11. Representations and Warranties.
(a) Partners hereby represents and warrants to the Holders as follows:
(i) Partners is an entity duly created, formed or organized, validly existing, and in good standing under the Laws of the jurisdiction of its creation, formation, or organization. There is no pending or, to Partners’ knowledge, threatened action (or basis therefor) for the dissolution, liquidation, insolvency, or rehabilitation of Partners.
(ii) Partners has the power and authority to execute and deliver this Agreement and to perform and consummate the transactions contemplated herein. Partners has taken all actions necessary to authorize the execution and delivery of this Agreement, the performance of its obligations hereunder, and the consummation of the transactions contemplated herein. This Agreement has been duly authorized, executed, and delivered by, and is enforceable against, Partners.
(iii) The execution and the delivery of this Agreement by Partners and the performance and consummation of the transactions contemplated herein by Partners will not (a) breach any provision of its organizational documents, (b) breach any Law to which Partners is subject, (c) breach any contract or order to which Partners is a party or by which Partners is bound or to which any of Partners’ assets is subject, or (d) require any approval, consent, ratification, permission, waiver or authorization not already obtained, except in the case of clauses (b), (c) and (d) as would not have a material adverse affect on the ability of Partners to perform its obligations hereunder and consummate the transactions contemplated herein.

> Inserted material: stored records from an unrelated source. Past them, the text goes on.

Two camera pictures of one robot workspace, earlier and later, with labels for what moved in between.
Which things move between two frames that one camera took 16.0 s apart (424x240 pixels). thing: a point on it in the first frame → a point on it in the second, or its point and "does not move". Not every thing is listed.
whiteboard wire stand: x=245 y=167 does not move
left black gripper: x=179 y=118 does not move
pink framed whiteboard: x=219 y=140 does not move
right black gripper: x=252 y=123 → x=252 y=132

(b) Each Holder hereby represents and warrants, jointly and severally, to Partners as follows:
(i) Each such Holder that is not an individual is duly organized, validly existing, and in good standing under the Laws of the jurisdiction of its creation, formation, or organization. There is no pending or, to such Holder’s knowledge, threatened action (or basis therefor) for the dissolution, liquidation, insolvency, or rehabilitation of such Holder.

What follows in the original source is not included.